== Supplied information

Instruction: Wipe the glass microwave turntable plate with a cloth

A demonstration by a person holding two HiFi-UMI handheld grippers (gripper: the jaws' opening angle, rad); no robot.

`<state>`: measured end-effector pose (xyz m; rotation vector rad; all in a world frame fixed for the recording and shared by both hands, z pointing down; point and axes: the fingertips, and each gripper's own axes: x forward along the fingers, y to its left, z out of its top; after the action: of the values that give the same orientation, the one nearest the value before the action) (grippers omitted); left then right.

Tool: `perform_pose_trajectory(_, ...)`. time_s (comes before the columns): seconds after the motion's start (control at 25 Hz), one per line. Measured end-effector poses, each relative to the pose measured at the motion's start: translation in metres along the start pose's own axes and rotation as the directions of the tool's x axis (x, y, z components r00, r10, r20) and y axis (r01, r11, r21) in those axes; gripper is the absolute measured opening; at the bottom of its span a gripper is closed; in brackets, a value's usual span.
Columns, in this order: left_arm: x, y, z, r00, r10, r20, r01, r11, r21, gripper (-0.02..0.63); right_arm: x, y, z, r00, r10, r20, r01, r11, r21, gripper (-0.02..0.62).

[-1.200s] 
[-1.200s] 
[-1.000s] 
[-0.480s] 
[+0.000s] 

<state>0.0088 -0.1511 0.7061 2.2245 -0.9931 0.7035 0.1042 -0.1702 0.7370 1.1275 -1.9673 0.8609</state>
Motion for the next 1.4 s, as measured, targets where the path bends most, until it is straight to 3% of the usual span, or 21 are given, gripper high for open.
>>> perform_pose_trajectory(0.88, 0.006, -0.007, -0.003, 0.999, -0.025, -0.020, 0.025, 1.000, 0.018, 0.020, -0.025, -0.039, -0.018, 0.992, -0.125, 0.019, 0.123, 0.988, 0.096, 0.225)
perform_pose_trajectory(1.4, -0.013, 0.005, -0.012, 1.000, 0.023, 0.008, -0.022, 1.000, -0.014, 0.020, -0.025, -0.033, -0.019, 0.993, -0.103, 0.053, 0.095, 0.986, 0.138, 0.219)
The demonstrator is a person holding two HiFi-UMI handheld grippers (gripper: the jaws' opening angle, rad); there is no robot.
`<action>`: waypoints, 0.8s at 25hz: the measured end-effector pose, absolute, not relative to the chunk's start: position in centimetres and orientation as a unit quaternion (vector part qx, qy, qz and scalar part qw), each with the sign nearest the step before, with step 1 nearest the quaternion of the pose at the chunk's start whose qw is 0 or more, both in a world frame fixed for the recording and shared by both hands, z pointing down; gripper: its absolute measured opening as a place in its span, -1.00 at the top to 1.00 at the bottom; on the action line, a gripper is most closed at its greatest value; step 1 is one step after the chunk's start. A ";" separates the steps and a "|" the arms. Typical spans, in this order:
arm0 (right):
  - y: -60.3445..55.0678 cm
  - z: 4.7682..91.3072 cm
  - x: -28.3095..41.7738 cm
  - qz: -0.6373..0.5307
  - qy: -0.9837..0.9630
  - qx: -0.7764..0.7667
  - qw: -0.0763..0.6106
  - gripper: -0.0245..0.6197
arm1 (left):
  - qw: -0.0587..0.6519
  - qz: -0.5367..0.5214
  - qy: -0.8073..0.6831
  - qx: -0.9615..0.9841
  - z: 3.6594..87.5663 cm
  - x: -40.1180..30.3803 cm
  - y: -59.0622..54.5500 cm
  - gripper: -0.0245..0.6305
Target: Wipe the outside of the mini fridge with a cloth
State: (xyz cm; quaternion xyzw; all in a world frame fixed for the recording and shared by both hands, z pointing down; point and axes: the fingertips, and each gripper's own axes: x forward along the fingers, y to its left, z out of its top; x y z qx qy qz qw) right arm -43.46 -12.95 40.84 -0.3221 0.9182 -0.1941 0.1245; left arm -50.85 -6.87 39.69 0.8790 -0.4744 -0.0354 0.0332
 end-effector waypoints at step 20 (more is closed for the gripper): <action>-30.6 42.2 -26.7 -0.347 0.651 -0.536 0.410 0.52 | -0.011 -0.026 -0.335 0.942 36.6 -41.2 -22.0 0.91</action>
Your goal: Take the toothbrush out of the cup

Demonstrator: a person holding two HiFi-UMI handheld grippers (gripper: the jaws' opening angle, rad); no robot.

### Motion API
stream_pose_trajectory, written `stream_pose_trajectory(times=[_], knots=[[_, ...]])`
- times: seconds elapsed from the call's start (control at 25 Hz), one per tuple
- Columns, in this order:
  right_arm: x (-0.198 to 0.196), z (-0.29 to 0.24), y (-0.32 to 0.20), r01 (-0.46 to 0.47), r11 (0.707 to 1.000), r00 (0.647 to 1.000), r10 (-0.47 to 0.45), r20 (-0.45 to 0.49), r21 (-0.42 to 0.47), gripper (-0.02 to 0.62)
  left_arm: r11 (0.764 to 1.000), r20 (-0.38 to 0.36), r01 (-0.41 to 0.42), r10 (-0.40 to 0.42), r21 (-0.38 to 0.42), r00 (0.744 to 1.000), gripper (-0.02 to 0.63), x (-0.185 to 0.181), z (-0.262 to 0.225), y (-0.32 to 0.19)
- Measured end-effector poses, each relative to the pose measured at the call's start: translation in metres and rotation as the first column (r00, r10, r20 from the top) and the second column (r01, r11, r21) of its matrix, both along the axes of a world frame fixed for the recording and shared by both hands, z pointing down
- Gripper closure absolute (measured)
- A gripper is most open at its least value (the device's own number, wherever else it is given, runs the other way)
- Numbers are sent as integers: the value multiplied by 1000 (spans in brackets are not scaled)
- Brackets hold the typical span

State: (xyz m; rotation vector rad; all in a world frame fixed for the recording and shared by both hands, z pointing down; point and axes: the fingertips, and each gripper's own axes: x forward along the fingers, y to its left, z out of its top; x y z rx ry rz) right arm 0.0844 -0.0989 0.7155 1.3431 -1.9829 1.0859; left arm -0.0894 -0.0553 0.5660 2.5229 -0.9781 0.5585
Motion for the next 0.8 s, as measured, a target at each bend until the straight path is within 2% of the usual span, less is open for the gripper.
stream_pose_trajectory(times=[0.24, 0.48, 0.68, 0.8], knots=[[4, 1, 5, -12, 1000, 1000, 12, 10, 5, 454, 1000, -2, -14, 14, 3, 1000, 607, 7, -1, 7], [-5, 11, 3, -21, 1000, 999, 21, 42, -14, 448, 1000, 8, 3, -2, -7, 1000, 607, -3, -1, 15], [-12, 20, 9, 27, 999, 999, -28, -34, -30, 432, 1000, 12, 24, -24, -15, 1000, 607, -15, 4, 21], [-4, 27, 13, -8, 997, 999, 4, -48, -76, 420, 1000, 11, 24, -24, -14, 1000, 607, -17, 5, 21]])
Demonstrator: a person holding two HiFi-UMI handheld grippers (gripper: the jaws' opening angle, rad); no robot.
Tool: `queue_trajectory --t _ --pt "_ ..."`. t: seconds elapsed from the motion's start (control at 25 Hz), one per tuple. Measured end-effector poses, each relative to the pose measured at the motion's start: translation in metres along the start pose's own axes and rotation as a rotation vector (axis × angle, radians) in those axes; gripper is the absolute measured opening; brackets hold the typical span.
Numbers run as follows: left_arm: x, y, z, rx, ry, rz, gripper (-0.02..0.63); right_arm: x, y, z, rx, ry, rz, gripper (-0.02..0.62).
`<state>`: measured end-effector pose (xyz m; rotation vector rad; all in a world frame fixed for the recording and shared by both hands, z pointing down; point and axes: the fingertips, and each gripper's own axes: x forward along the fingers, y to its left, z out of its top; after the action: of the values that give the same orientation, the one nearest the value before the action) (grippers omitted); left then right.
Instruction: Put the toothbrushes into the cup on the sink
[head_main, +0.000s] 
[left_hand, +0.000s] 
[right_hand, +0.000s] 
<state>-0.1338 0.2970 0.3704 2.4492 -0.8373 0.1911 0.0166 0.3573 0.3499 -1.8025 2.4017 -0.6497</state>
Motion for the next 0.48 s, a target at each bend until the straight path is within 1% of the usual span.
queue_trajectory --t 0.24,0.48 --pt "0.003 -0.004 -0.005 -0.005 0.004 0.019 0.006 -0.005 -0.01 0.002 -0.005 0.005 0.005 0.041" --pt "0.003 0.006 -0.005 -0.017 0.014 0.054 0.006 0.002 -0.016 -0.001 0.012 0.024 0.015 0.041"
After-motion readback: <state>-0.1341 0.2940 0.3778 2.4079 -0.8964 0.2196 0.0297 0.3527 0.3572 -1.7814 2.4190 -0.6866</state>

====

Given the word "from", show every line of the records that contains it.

▸ **Task solution**:
- times: seconds elapsed from the call's start (control at 25 Hz), one per tuple
- Measured end-effector poses, each relative to the pose measured at the call's start: translation in metres and rotation as the first column (r00, r10, r20 from the top) and the second column (r01, r11, r21) of its matrix, both along the axes of a world frame fixed for the recording and shared by both hands, z pointing down
Tool: `queue_trajectory --t _ --pt "_ ..."`. t: seconds elapsed from the motion's start (control at 25 Hz), one per tuple. Measured end-effector poses, each relative to the pose measured at the motion's start: translation in metres along the start pose's own axes and rotation as a rotation vector (axis × angle, radians) in those axes; gripper is the absolute measured opening; brackets hold the typical span.

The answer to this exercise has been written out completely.